What you should do =>
Through the line with "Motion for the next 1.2" and starting from the first line, return the records below word for word, with pictures left out.

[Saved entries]
»»

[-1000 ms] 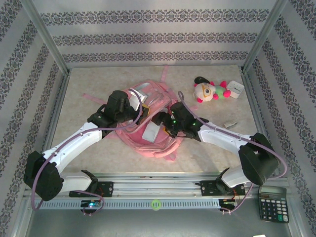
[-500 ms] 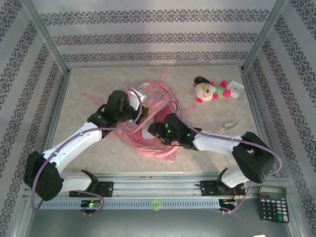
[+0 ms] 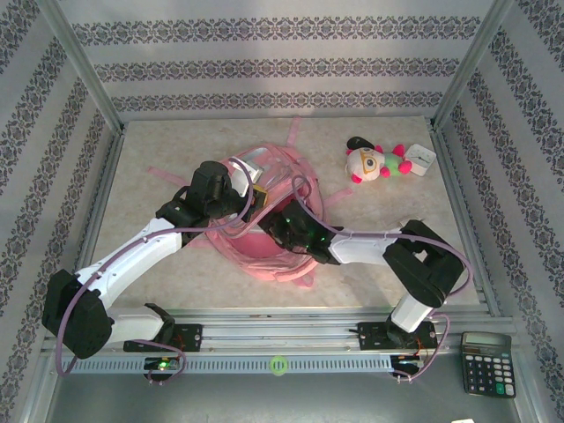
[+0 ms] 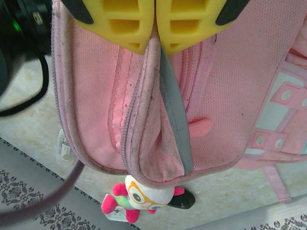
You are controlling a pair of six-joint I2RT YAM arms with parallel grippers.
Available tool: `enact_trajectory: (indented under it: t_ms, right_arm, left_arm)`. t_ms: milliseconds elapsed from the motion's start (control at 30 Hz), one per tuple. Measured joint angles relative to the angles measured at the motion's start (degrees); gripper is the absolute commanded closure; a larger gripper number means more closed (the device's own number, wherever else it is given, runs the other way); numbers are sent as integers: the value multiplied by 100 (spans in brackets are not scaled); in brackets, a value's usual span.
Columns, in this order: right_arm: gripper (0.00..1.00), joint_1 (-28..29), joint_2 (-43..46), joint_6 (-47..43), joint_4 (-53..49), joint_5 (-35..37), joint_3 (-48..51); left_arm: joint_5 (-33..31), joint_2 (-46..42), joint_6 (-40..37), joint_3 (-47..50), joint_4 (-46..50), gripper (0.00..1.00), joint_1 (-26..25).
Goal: Pack the student bag
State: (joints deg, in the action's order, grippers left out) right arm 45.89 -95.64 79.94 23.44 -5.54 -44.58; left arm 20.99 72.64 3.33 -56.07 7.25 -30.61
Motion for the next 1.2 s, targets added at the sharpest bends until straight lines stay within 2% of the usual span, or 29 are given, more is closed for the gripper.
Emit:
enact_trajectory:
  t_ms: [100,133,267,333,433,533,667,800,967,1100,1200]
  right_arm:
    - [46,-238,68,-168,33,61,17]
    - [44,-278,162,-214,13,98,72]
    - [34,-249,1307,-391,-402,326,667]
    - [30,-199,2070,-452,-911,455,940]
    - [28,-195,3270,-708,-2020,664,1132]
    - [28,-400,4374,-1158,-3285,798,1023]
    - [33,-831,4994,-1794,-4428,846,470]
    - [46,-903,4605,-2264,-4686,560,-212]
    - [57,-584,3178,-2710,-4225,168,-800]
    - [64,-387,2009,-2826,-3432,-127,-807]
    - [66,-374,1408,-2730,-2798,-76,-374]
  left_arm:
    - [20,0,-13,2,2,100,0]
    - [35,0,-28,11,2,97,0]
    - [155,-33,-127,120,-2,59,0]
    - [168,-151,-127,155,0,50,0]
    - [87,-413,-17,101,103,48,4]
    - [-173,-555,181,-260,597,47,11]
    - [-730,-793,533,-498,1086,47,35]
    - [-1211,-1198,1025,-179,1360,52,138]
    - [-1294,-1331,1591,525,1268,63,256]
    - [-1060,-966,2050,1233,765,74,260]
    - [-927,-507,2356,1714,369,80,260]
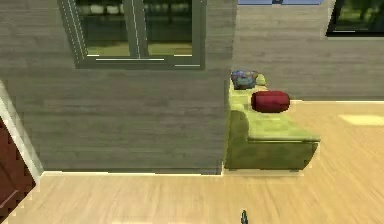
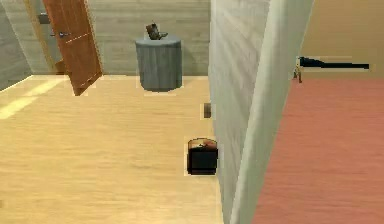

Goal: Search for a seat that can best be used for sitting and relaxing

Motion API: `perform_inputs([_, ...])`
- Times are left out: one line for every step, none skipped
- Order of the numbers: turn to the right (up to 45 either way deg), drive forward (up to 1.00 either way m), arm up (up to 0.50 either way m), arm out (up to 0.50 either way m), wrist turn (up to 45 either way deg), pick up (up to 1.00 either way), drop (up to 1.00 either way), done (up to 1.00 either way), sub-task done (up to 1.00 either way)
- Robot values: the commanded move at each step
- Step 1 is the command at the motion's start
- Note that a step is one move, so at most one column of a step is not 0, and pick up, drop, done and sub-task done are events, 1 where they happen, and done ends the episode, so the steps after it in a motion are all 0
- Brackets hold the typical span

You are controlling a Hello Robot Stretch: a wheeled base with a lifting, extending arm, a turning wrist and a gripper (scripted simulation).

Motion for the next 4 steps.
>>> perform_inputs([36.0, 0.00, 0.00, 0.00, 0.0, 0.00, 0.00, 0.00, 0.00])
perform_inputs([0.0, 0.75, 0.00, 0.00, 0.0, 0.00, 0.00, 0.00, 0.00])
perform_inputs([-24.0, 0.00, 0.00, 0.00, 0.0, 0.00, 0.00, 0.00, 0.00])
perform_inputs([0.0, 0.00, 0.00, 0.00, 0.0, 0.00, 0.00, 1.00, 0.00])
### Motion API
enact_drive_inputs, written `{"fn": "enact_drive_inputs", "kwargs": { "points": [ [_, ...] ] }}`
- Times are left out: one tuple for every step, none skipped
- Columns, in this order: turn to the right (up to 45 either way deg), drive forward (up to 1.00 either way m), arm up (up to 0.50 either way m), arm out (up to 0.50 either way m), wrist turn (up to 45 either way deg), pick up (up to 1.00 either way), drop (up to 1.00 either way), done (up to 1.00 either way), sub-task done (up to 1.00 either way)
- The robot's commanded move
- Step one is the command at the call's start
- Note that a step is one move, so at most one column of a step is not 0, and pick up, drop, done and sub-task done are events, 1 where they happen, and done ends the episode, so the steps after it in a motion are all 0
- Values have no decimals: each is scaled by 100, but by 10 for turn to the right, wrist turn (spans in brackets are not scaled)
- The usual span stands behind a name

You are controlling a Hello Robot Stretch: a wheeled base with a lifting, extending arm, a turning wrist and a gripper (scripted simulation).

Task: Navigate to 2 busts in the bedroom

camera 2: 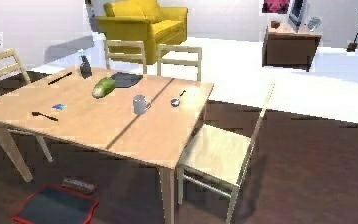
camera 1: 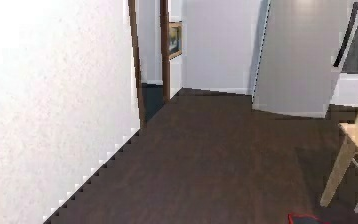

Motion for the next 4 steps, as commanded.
{"fn": "enact_drive_inputs", "kwargs": {
  "points": [
    [0, 100, 0, 0, 0, 0, 0, 0, 0],
    [0, 100, 0, 0, 0, 0, 0, 0, 0],
    [-30, 0, 0, 0, 0, 0, 0, 0, 0],
    [0, 55, 0, 0, 0, 0, 0, 0, 0]
  ]
}}
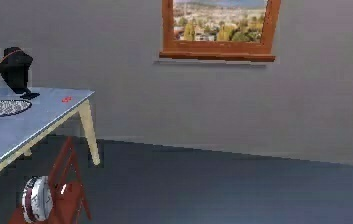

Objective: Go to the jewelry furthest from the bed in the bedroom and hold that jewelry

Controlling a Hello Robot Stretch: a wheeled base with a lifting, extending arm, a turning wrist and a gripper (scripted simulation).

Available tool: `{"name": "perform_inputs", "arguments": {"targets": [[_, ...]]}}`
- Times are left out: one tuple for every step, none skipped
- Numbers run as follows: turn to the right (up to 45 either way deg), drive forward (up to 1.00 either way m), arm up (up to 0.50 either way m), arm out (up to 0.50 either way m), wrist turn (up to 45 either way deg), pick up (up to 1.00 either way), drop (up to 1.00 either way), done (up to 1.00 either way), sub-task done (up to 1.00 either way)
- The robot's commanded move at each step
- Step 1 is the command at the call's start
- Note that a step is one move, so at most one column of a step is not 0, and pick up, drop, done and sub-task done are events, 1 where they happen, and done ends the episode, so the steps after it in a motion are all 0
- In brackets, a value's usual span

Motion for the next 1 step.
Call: {"name": "perform_inputs", "arguments": {"targets": [[0.0,1.00,0.00,0.00,0.0,0.00,0.00,0.00,0.00]]}}
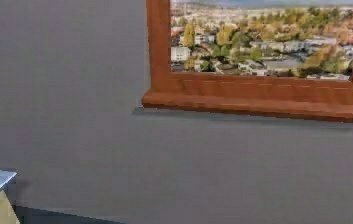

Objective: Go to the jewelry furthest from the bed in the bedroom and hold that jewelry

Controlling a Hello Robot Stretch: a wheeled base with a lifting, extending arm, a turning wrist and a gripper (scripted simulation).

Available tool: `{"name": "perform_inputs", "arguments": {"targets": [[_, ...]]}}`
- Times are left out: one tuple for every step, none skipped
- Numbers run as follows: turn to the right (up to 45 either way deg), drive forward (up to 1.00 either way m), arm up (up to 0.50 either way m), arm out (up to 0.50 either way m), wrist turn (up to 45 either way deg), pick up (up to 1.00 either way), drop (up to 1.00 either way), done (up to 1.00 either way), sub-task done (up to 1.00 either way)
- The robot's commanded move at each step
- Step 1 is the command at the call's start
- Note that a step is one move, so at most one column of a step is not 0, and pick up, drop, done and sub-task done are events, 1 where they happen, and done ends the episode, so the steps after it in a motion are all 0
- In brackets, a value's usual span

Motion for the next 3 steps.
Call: {"name": "perform_inputs", "arguments": {"targets": [[-36.0,0.00,0.00,0.00,0.0,0.00,0.00,0.00,0.00],[0.0,0.50,0.00,0.00,0.0,0.00,0.00,0.00,0.00],[-45.0,0.00,0.00,0.00,0.0,0.00,0.00,0.00,0.00]]}}
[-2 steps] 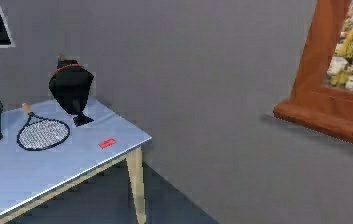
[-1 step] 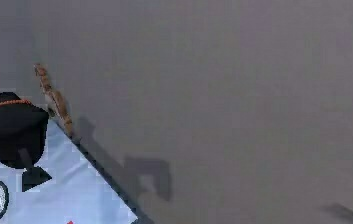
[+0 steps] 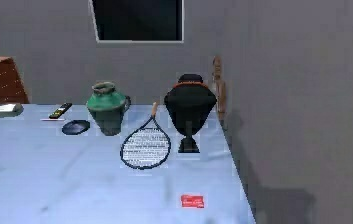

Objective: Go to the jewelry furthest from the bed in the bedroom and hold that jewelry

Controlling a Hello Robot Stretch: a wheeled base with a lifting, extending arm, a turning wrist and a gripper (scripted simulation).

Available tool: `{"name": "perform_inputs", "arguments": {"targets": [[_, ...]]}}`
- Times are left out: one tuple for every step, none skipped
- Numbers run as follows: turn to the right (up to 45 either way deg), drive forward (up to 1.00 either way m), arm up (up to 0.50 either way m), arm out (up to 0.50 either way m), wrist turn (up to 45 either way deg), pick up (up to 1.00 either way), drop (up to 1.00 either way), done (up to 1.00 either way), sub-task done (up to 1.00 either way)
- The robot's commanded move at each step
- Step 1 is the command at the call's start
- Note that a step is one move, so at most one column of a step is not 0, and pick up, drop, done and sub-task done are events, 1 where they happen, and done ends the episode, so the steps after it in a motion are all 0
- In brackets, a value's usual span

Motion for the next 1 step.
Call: {"name": "perform_inputs", "arguments": {"targets": [[-45.0,0.00,0.00,0.00,0.0,0.00,0.00,0.00,0.00]]}}
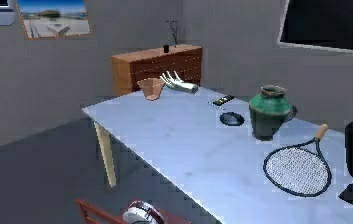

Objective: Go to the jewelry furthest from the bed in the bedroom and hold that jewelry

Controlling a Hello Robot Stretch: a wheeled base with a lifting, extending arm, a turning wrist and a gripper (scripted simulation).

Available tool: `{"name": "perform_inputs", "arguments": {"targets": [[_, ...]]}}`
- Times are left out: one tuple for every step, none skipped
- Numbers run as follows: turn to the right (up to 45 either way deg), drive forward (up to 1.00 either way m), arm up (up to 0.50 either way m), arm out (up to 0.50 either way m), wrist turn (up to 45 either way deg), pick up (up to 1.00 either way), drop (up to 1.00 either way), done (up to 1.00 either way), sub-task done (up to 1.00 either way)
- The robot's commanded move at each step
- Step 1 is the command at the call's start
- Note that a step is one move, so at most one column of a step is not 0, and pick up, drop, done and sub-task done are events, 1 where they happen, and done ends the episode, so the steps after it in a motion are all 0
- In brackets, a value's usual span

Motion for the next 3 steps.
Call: {"name": "perform_inputs", "arguments": {"targets": [[-45.0,0.00,0.00,0.00,0.0,0.00,0.00,0.00,0.00],[-42.0,0.00,0.00,0.00,0.0,0.00,0.00,0.00,0.00],[0.0,0.45,0.00,0.00,0.0,0.00,0.00,0.00,0.00]]}}
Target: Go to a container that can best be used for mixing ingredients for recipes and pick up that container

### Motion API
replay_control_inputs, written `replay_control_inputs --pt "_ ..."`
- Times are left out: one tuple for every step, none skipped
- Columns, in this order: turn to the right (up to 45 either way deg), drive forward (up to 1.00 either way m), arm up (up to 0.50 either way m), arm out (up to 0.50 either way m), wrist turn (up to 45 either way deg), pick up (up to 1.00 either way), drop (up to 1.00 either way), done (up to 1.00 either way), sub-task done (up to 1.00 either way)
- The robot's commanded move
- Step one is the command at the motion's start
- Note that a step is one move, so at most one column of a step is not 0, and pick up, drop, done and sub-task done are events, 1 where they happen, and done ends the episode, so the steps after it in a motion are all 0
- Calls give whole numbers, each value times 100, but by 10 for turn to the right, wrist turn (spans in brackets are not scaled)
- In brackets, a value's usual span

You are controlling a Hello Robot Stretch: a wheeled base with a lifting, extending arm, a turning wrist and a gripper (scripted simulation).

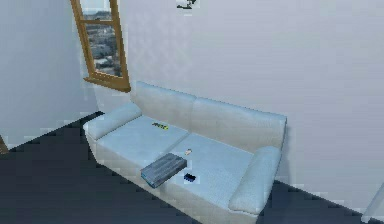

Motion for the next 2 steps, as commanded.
replay_control_inputs --pt "0 0 0 0 450 0 0 0 0" --pt "0 0 0 0 30 0 0 0 0"
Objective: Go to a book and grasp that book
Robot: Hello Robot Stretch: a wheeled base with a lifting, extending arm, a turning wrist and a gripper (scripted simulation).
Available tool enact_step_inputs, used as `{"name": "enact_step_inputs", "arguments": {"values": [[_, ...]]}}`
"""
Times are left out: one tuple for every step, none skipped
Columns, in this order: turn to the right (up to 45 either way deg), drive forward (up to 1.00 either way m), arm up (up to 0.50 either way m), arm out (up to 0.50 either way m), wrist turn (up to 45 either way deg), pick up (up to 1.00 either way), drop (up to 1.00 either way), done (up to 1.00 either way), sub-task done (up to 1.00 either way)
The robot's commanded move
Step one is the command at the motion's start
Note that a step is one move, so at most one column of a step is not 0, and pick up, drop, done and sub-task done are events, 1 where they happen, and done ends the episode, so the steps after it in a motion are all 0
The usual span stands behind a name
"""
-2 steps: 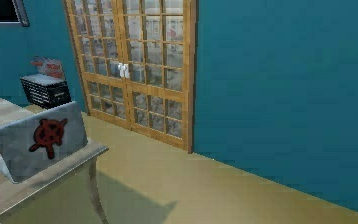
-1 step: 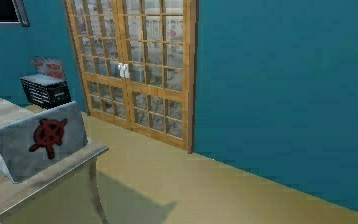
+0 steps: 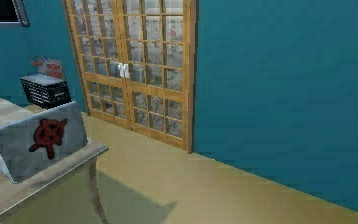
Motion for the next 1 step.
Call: {"name": "enact_step_inputs", "arguments": {"values": [[0.0,0.00,-0.30,0.00,0.0,0.00,0.00,0.00,0.00]]}}
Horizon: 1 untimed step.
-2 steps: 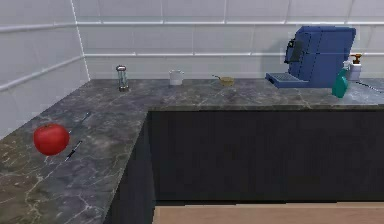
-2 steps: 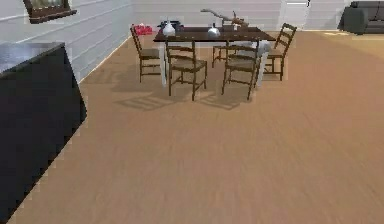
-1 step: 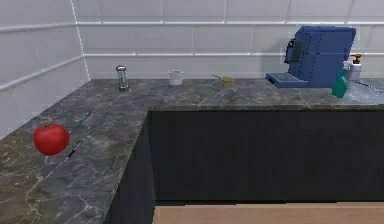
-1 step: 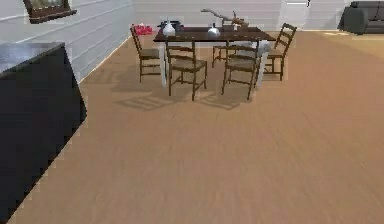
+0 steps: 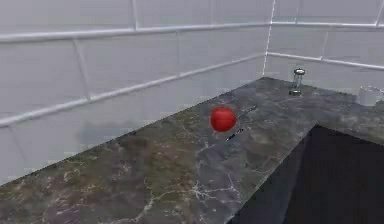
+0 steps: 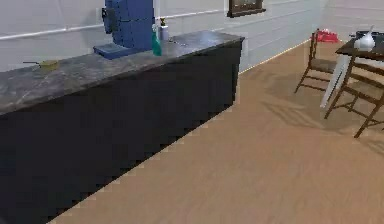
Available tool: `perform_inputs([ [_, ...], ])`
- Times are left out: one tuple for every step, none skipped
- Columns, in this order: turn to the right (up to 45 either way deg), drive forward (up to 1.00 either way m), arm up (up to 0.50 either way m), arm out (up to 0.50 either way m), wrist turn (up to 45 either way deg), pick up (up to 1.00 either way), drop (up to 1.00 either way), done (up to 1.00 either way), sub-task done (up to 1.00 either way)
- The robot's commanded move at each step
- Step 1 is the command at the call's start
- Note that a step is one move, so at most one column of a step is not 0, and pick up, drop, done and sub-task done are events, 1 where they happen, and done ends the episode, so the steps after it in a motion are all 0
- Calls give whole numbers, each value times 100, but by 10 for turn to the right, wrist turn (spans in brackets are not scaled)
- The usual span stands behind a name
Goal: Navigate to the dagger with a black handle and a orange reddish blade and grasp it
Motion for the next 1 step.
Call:
perform_inputs([
  [-450, 0, 0, 0, 0, 0, 0, 0, 0],
])
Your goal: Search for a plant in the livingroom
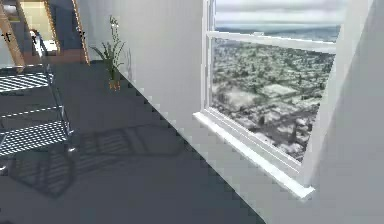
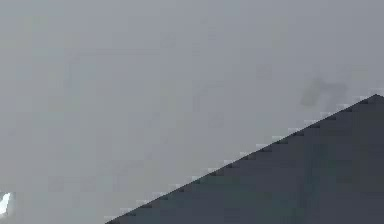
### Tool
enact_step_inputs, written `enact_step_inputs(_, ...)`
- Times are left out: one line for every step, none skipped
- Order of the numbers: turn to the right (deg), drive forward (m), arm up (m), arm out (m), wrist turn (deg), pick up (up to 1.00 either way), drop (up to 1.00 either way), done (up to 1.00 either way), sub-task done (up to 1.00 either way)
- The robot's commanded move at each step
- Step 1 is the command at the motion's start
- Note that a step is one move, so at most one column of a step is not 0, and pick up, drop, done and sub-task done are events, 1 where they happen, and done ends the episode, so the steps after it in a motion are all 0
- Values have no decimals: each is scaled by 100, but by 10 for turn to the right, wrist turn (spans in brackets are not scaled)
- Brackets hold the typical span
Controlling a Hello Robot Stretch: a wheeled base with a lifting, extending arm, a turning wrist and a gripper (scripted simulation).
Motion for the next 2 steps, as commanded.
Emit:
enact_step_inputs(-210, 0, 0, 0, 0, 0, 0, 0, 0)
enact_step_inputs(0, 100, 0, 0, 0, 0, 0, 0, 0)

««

Expected answer =>
[-1000 ms] 
[-500 ms] 
[+0 ms] 
[+0 ms] 
You are controlling a pair of six-joint I2RT YAM arms with parallel grippers.
Available tool: `enact_trajectory: (indented under it: t_ms, right_arm, left_arm)`. t_ms: milliseconds elapsed from the motion's start (control at 30 Hz), one per tuple. Measured joint angles relative to the angles measured at the motion's start (degrees); gripper is the absolute commanded closure; a larger gripper number means more closed (the device's own number, wherever else it is given, runs the other way); numbers are sent as integers: the value multiplied by 100 (spans in brackets are not scaled); in brackets, a value's usual span.
Columns, in this order: right_arm: gripper (0.00..1.00), joint_1 (-28..29), joint_2 (-43..46), joint_6 (-47..43), joint_4 (-53..49), joint_5 (-35..37), joint_3 (-48..51); left_arm: joint_5 (-33..31), joint_2 (-46..42), joint_6 (-40..37), joint_3 (-47..50), joint_4 (-46..50), gripper (0.00..1.00), joint_1 (-26..25).
Goal: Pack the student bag
State: (joints deg, in the action's order, grippers left out) right arm 45.89 -95.64 79.94 23.44 -5.54 -44.58; left arm 20.99 72.64 3.33 -56.07 7.25 -30.61
Motion for the next 1.2 s, targets added at the sharpest bends until straight lines stay within 2% of the usual span, or 29 are given, more is closed for the gripper.

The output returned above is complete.